Miller was found to have two boxes of shotgun shells in his car, and said they were for a firearm he kept in a storage locker in Bangor with 19 other guns. He told them that he had been involuntarily committed to the mental ward of a New Jersey hospital during the previous year for 40 days. Involuntary commitment, like a felony conviction, makes it a crime to have a gun under federal law.

While in custody, a government psychologist reported that Miller had “delusional disorder,” lacked a “rational understanding” of the court proceedings and was unable to assist in his own defense. He was ruled incompetent on March 3.

Miller was transferred to the federal prison in North Carolina, where doctors said he required psychotropic medication to treat his mental disorder. He refused to take the drugs.

The Sell v. United States decision has been praised by mental health advocates who say that in the past, defendants have been made technically competent with forced medication, but still were not capable of getting a fair trial.

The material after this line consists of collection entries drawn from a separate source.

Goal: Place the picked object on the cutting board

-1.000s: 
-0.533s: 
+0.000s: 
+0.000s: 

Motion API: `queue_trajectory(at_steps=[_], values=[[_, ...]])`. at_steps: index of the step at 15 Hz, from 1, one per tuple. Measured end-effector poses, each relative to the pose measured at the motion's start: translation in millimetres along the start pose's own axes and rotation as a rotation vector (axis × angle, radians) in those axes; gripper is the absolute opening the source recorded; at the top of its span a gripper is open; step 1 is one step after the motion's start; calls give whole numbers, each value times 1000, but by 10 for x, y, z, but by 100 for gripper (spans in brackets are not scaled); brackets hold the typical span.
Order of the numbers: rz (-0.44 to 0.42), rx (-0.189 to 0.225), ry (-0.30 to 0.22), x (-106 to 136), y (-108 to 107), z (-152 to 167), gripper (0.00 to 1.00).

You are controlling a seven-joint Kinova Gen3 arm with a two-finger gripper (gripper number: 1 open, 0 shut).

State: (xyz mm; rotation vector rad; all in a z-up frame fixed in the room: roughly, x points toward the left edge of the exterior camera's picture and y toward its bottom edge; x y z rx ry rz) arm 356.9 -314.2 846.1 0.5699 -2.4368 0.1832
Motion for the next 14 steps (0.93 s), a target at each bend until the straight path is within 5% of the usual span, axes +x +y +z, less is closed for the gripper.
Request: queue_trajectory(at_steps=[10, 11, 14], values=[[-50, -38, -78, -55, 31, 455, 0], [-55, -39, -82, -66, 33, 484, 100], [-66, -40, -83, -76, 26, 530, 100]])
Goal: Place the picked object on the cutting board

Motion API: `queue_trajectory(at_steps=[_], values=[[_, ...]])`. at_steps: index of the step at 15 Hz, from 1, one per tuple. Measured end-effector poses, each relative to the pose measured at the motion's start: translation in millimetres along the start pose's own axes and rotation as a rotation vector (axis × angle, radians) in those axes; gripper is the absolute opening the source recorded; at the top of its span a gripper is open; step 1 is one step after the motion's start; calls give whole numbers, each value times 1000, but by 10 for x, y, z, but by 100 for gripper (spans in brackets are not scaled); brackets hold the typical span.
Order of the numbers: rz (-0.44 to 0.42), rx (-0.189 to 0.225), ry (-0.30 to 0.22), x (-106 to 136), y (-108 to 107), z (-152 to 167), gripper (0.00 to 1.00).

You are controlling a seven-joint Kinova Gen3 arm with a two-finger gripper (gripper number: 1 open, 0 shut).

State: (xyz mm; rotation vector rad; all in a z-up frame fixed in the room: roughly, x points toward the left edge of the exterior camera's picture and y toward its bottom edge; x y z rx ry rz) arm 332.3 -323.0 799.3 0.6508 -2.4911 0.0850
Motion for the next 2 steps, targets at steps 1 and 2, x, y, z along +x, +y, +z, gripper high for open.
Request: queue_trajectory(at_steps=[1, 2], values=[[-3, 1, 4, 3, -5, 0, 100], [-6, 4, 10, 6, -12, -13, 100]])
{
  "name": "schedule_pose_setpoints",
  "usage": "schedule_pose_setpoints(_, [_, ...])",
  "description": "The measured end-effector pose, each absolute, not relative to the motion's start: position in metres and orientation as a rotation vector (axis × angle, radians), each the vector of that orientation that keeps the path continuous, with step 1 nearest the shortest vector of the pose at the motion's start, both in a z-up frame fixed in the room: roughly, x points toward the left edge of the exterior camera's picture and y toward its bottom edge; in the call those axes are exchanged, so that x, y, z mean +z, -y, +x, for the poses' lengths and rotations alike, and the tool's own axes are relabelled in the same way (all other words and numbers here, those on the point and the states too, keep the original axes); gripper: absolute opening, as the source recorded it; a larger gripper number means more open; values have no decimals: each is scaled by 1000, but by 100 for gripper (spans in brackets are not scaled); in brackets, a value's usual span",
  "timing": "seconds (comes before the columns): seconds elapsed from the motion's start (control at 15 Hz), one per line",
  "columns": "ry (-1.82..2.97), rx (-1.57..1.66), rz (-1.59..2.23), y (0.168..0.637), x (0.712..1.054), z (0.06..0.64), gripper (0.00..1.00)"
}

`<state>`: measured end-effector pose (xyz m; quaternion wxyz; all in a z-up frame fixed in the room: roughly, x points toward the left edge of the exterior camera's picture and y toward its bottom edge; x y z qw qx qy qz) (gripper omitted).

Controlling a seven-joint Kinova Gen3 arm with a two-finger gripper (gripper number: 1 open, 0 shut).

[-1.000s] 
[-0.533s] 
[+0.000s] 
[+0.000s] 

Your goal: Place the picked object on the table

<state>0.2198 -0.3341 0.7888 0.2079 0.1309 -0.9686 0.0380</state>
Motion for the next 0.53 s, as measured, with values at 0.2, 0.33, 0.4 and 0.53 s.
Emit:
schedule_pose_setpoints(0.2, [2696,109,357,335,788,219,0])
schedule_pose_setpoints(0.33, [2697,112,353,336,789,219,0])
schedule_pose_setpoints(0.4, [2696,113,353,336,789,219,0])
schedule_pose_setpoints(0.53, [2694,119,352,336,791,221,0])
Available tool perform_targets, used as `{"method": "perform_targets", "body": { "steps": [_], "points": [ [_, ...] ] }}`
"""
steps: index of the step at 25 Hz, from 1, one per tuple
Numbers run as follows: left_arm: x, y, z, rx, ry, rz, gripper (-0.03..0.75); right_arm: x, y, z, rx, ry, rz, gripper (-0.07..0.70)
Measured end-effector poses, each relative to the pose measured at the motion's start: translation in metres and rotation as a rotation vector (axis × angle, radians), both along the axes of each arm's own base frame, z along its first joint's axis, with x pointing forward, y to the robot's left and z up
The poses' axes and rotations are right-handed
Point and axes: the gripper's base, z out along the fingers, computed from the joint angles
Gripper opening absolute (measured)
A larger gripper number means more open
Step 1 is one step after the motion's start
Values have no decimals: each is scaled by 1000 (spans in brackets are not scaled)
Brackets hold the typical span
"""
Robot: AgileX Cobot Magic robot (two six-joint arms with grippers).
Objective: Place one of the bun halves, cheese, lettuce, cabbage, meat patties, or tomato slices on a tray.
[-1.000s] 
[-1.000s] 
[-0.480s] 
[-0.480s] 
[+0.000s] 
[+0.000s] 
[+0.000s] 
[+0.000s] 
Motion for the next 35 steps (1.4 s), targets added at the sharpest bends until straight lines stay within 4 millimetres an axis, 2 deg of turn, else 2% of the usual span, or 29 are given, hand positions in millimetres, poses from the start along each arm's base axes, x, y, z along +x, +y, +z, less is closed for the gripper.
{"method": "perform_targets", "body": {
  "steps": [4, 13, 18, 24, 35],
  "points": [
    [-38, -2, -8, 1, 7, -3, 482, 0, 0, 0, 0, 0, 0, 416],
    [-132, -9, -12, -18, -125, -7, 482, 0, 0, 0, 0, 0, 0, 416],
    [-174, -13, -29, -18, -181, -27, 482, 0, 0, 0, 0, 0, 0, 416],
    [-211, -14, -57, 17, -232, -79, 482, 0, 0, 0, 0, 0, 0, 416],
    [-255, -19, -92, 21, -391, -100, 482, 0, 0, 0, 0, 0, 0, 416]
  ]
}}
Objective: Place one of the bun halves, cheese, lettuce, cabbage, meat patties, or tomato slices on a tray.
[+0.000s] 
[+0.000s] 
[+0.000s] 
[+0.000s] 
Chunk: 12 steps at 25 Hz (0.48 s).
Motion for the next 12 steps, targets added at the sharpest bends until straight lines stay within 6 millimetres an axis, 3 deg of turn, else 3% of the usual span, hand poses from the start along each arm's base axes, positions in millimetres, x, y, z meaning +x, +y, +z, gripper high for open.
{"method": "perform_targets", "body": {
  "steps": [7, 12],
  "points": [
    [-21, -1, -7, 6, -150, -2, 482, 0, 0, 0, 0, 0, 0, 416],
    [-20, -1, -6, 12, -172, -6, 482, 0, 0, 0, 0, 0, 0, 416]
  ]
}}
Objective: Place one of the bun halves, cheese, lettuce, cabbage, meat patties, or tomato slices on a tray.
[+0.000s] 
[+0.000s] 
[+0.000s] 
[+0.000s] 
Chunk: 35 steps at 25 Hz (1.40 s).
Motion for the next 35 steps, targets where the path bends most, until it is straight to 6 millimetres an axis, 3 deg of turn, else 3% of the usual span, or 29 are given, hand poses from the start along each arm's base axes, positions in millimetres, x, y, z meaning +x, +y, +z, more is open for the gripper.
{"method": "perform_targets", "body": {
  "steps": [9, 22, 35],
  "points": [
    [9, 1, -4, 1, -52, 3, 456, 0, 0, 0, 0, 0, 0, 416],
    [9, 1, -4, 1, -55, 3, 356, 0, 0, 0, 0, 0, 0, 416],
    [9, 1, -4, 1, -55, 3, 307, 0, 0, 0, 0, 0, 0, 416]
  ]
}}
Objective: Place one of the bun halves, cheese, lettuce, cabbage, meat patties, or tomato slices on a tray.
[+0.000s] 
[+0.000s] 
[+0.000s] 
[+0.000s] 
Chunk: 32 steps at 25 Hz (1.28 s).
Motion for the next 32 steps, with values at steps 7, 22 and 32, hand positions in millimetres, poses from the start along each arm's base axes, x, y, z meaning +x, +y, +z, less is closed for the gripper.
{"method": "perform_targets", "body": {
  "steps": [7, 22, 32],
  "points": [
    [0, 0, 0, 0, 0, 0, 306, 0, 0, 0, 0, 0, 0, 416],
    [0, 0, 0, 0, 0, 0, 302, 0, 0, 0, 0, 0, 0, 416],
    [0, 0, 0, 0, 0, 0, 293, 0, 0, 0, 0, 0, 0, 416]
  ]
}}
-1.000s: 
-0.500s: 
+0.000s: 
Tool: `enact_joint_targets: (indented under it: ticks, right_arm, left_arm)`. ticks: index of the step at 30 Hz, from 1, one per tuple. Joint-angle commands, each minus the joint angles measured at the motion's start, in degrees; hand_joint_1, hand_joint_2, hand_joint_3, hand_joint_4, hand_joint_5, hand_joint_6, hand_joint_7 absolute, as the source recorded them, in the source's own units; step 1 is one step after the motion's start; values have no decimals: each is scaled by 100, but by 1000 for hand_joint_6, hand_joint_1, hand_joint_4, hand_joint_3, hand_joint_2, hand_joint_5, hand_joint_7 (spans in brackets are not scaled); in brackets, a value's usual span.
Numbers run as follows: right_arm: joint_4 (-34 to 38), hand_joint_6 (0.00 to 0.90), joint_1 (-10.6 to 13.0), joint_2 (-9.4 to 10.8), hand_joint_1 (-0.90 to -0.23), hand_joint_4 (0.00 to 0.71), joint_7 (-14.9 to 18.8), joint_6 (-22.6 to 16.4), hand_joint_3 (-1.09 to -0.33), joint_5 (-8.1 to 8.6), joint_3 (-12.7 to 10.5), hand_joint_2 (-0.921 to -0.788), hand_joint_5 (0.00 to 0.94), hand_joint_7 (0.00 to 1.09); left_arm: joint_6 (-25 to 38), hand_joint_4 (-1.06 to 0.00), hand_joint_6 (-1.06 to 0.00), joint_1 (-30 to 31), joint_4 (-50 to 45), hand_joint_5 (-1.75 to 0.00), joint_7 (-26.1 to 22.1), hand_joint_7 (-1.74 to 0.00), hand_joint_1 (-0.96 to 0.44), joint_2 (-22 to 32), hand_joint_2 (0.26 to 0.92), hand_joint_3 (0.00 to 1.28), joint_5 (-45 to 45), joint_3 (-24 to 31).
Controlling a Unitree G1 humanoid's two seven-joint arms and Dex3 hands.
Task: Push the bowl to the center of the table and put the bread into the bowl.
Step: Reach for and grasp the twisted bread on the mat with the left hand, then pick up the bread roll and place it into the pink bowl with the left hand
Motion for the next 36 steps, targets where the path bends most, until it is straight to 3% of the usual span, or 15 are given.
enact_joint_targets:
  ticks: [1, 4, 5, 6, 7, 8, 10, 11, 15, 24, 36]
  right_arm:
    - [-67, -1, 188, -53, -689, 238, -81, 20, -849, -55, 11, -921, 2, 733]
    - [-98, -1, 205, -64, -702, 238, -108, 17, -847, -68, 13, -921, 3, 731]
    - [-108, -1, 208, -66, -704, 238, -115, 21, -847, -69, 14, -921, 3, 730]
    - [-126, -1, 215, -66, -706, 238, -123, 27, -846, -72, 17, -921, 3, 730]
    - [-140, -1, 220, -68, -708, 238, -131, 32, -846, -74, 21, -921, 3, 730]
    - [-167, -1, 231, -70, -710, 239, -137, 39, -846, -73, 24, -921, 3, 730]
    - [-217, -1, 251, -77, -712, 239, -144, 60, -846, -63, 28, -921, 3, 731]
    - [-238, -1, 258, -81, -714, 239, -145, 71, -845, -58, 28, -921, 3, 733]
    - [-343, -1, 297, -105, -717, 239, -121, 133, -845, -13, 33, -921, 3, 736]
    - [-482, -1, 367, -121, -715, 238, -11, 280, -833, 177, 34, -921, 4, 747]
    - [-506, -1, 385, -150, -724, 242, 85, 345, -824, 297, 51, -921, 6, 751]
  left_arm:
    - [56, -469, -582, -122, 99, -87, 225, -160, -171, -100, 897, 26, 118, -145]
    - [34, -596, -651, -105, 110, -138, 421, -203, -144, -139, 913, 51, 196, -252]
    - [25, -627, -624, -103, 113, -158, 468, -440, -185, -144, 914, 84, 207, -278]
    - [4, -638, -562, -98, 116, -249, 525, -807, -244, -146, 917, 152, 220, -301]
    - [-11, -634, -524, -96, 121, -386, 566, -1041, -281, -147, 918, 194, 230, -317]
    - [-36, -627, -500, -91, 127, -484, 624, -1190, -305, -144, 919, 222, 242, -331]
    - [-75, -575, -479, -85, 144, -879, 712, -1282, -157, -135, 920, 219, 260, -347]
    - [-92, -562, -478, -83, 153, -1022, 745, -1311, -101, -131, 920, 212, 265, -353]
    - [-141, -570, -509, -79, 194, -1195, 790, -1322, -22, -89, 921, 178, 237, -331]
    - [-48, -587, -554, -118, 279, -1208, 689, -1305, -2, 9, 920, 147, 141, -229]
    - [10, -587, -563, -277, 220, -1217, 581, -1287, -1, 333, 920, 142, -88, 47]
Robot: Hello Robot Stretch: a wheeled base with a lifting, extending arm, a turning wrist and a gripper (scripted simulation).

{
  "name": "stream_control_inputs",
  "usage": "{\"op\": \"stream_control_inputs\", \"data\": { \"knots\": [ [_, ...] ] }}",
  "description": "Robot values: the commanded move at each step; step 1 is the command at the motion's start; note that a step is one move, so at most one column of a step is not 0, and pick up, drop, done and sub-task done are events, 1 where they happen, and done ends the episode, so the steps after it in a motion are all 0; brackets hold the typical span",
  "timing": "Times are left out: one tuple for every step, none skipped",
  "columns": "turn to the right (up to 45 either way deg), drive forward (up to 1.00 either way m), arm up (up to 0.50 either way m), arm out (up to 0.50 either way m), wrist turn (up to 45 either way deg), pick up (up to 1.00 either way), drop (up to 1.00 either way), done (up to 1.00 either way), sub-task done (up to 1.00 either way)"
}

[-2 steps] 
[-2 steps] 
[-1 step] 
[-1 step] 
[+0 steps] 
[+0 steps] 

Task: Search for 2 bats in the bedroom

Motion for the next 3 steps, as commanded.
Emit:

The side effects of some medications could make a defendant look cold and impassive to a jury, or make a client too dull-witted to assist his lawyer, said Ron Honberg, legal director of the National Alliance for the Mentally Ill.

Cases such as Miller’s raise difficult legal issues that courts will face more often since the Sell decision, Honberg said.

“There has never been a comfortable marriage between the law and psychiatry,” he said.